ORIT recognises the challenges in measuring its GHG emissions for all sites and activities. Quality and availability of data collected for conversion calculations can significantly impact accuracy of final emissions output. The specificity of the emission factors used to convert data into related emissions can also impact validity of final emissions output. The Investment Manager discloses the different categories of data points used to calculate the Company’s carbon footprint to transparently convey both the quality and accuracy of the carbon footprint reported. Best efforts are used to obtain as much information as possible from the investee companies. Where data is not immediately available, the Investment Manager carries out additional research, cooperates with third party data providers and external experts or makes reasonable assumptions.

b.

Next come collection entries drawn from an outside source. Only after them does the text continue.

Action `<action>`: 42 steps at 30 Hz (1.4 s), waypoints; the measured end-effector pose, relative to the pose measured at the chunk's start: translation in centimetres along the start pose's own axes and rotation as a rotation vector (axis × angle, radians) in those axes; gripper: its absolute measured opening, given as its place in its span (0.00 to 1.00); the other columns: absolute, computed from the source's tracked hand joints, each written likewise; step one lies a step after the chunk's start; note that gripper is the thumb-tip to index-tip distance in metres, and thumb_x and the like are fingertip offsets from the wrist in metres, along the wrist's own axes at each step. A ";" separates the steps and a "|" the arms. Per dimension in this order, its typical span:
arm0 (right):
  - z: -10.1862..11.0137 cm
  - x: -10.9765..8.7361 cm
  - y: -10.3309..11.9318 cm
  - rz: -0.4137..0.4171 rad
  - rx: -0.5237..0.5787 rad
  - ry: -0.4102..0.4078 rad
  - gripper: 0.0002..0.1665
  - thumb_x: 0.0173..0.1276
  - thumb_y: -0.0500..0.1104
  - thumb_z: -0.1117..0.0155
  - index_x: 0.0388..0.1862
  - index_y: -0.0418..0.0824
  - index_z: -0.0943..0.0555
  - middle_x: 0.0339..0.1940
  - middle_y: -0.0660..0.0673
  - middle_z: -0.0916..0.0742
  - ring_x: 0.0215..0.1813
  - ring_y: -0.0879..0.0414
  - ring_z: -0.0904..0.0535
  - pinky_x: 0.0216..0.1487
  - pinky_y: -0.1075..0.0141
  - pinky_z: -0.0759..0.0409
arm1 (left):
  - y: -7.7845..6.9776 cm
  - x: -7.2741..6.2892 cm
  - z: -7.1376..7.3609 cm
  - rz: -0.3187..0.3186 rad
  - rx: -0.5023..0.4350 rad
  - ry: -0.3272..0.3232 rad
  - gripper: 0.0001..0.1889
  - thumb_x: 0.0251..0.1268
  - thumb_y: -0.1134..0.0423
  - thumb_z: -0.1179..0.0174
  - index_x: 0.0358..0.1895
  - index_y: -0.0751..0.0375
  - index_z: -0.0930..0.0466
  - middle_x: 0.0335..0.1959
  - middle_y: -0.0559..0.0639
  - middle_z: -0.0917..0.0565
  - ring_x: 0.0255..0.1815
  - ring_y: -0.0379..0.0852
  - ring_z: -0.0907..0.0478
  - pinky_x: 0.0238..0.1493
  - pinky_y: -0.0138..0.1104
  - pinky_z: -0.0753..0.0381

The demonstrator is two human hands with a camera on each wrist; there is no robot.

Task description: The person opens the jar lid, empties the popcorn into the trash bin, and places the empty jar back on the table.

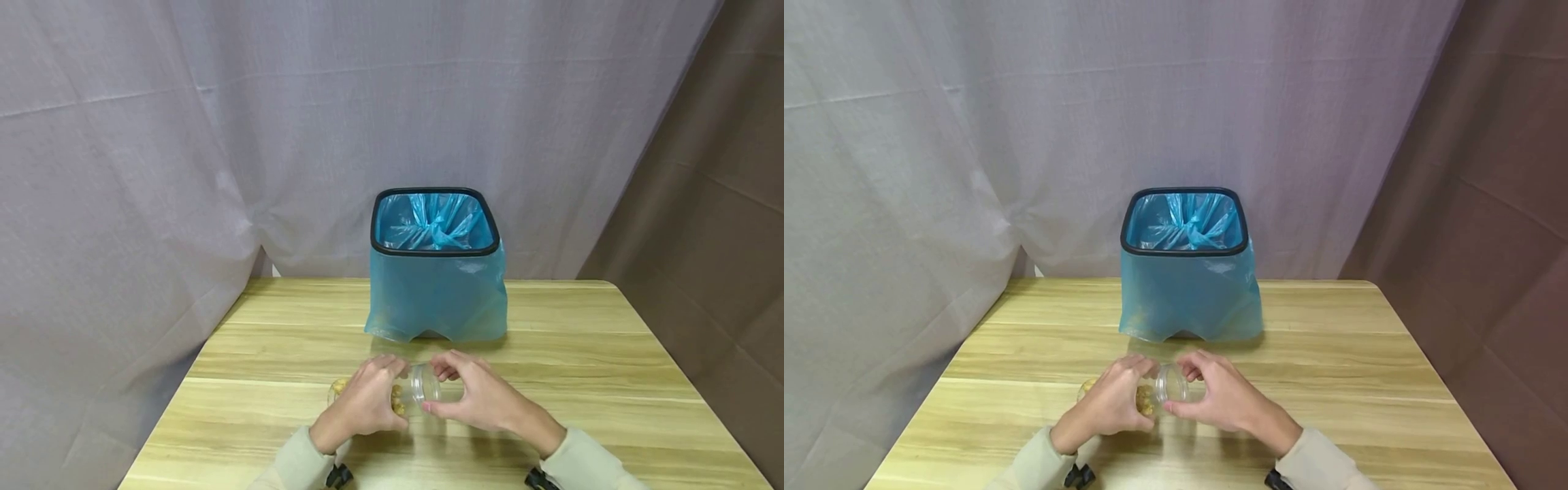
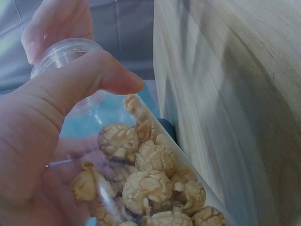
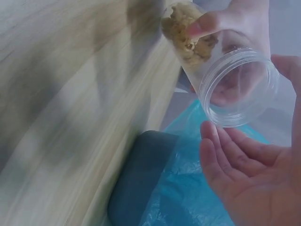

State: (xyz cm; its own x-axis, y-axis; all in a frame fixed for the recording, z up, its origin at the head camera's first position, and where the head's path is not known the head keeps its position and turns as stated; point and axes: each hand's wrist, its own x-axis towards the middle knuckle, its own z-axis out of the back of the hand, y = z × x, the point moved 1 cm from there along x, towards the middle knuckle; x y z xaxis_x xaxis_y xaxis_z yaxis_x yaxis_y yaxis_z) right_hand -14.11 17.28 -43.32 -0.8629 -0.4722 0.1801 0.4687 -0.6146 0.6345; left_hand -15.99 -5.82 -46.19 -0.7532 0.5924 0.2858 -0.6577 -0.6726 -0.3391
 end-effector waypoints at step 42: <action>-0.6 -0.6 0.7 -0.186 0.099 0.001 0.35 0.63 0.63 0.23 0.55 0.37 0.17 0.42 0.47 0.13 0.44 0.59 0.17 0.49 0.67 0.12 | -0.4 0.3 0.1 -0.039 0.020 0.026 0.41 0.29 0.53 0.13 0.56 0.60 0.16 0.48 0.46 0.12 0.52 0.43 0.16 0.64 0.42 0.14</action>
State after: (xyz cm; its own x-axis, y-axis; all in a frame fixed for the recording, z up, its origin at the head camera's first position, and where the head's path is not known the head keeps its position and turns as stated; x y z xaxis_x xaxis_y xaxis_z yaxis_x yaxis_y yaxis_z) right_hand -13.16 16.82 -43.43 -0.9326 -0.3570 0.0529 0.2810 -0.6263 0.7272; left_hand -15.95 -5.36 -45.87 -0.7264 0.6299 0.2749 -0.6871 -0.6571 -0.3101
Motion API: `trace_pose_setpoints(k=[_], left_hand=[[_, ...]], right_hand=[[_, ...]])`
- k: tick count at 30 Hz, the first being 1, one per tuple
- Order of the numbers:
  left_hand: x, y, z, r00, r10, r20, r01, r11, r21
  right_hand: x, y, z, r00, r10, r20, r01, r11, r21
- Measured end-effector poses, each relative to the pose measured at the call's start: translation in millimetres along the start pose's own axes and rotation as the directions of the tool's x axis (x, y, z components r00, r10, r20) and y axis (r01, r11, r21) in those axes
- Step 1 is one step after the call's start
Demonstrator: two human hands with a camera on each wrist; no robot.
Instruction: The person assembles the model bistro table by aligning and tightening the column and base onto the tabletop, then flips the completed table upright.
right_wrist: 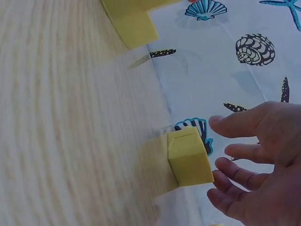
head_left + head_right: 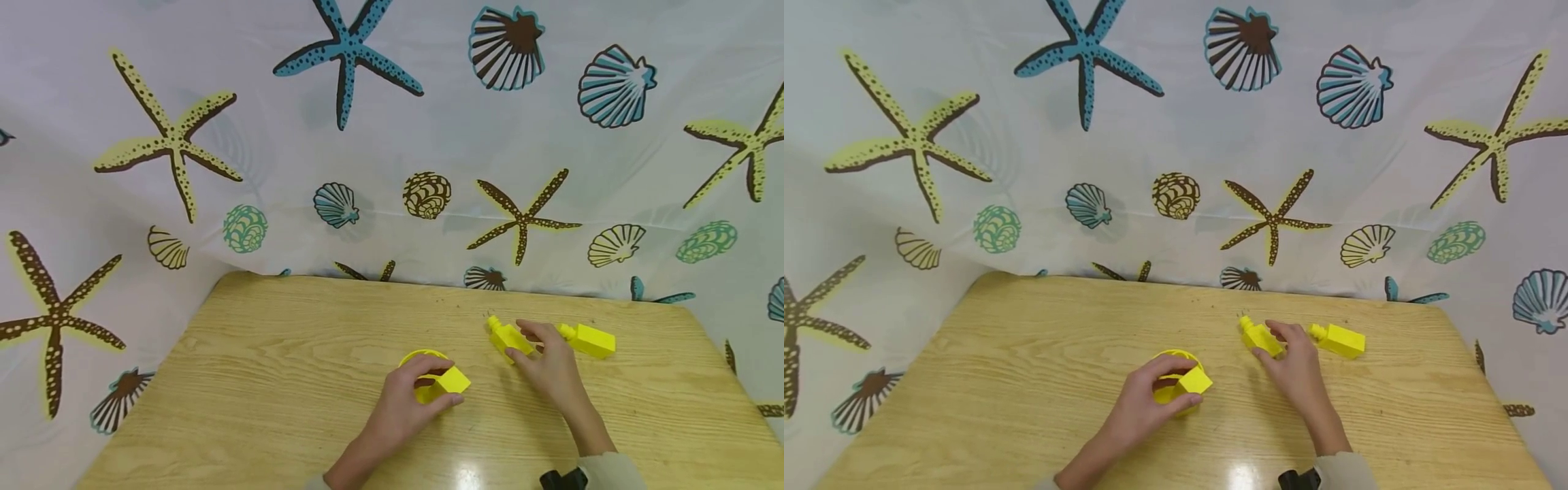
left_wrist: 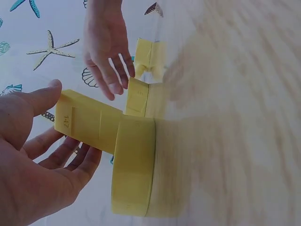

Why limitations do not affect the attainment of the sustainable investment objective

The sustainable investment objective is to accelerate the transition to net zero through its investments, building and operating a diversified portfolio of Renewable Energy Assets, which limitations do not impact.

The limitations outlined above are in relation to the DNSH criteria. The Investment Manager believes that there are adequate processes and validation in place such that this risk is mitigated.

(i) Due diligence

It is the responsibility of the Investment Committee to ensure that principle adverse impacts on sustainability factors are considered in the investment process and mitigated before that investment is approved. The methodology of assessment includes an ESG Matrix which has a minimum threshold score. The materiality of risks identified in the ESG Risk Matrix are determined using guidance from the Sustainability Accounting Standards Board (SASB) framework, which identifies financially material ESG risks by asset class.  To enable completion, the Investment team commissions technical and legal due diligence, as well as having material counterparties complete ESG due diligence questionnaires. Once completed, this is then reviewed by the ESG team and “signed off” by the Fund Management and Operations Director, who is independent of the Investment team.

During the investment cycle, the ESG Risk Matrix assesses indicators that would indicate presence or absence of a principal adverse impact. These indicators include those relating to

- Environmental damage (carbon, biodiversity, water, and waste) and the mitigation measures in place (environmental impact assessments, habitat management plans, resource minimisation strategies, carbon reduction and measuring, alongside assessing counterparties), and;
- Investee company policies (or the counterparties managing the renewable assets) for social and employee matters (anti-bribery, corruption, human slavery, equality, diversity, and opportunity), unfair advantage and community relations (engagement and community benefit initiatives).

(j) Engagement policies

The Investment Manager has published its Engagement and Stewardship Policy and this can be viewed on the website here.

(a) ‘Attainment of the sustainable investment objective’.

Due to the nature of the investment policy, no specific index is designated as a reference benchmark to determine attainment of the sustainable investment objective.

Key performance indicators for the Fund are ‘£ Capital invested into Renewable Energy Assets’ and ‘Tonnes of CO2e avoided.’ The only appropriate EU Climate Transition Benchmark or EU Paris aligned Benchmark in accordance with Regulation (EU) 2016/1011 is Carbon Intensity which is calculated in line with methodological requirements set out in Delegated Regulation (EU) 2020/1818.